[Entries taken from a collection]
----------------
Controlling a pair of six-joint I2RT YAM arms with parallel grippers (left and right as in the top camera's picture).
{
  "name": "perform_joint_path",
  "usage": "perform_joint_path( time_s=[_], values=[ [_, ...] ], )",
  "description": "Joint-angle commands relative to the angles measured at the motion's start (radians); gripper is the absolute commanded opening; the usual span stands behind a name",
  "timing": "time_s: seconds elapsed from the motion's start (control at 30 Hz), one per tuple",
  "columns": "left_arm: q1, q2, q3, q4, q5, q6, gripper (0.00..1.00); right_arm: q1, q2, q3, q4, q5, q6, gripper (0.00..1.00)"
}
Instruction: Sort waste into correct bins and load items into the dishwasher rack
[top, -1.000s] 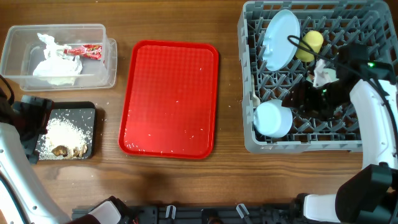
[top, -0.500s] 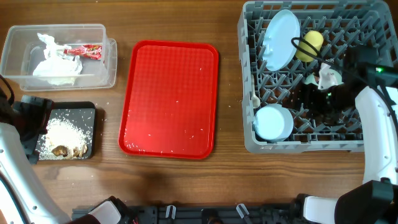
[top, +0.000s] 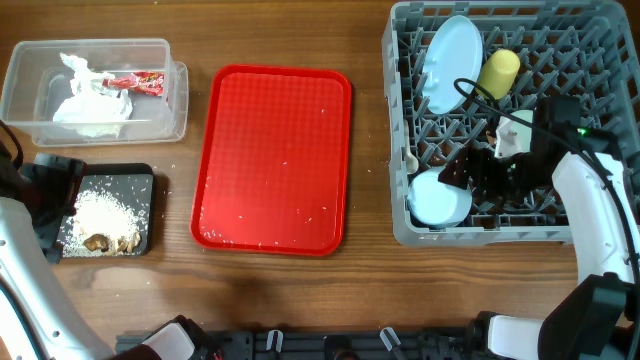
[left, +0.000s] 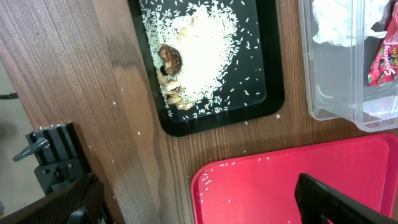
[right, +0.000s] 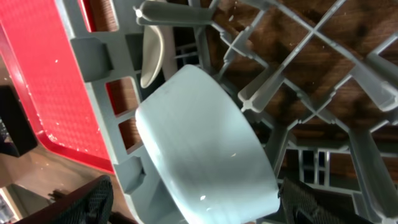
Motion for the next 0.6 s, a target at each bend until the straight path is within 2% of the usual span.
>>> perform_joint_path(
  time_s=[0.0,0.13,0.27,0.5,0.57],
  values=[
    [0.006,0.000,0.008,0.000,-0.006,0.005,1.00,0.005,-0.011,-0.079,0.066,-0.015,-0.001,0.86],
    [0.006,0.000,0.008,0.000,-0.006,0.005,1.00,0.005,-0.011,-0.142,0.166,-0.006,0.011,0.86],
    [0.006,0.000,0.008,0.000,-0.006,0.005,1.00,0.005,-0.011,-0.142,0.166,-0.068,-0.017,0.83],
    [0.006,0.000,0.008,0.000,-0.006,0.005,1.00,0.005,-0.012,-0.140,0.140,-0.058,-0.012,0.62],
    [0.006,0.000,0.008,0.000,-0.006,0.005,1.00,0.003,-0.013,-0.127,0.137,-0.050,-0.009,0.60]
  ],
)
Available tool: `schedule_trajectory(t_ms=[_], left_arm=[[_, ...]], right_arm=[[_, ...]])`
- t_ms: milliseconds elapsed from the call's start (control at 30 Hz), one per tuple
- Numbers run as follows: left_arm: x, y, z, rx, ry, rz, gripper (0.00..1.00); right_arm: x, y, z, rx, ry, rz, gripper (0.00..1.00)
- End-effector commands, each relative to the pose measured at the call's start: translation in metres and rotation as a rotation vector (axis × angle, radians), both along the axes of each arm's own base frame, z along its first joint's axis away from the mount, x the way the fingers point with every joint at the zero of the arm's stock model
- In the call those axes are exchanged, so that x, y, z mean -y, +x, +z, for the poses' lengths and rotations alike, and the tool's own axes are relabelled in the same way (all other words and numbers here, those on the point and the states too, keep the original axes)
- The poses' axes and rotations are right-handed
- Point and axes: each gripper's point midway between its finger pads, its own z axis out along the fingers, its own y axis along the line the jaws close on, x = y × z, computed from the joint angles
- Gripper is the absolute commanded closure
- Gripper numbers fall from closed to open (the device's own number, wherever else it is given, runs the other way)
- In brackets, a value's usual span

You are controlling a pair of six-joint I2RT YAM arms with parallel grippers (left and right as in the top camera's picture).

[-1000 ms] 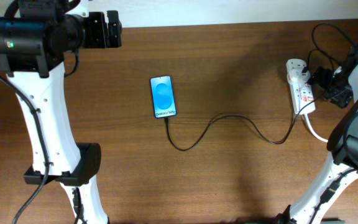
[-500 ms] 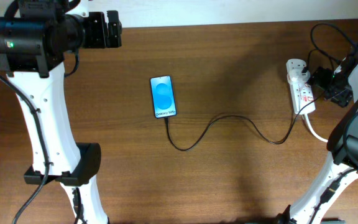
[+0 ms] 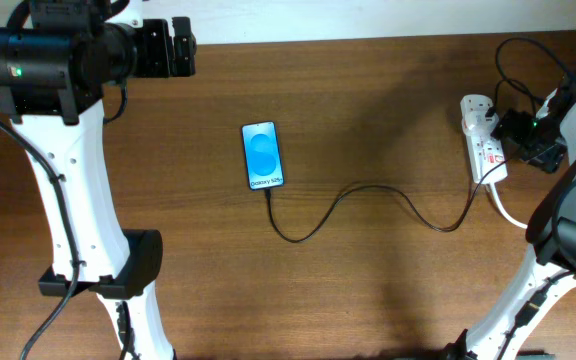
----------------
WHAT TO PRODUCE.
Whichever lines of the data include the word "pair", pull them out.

REPLY TO THE EXERCISE.
Controlling a pair of six-joint I2RT YAM arms with parallel grippers (left and right as in the top camera's picture).
You are controlling a pair of six-joint I2RT YAM arms with parallel grippers (left and right as in the top camera's picture).

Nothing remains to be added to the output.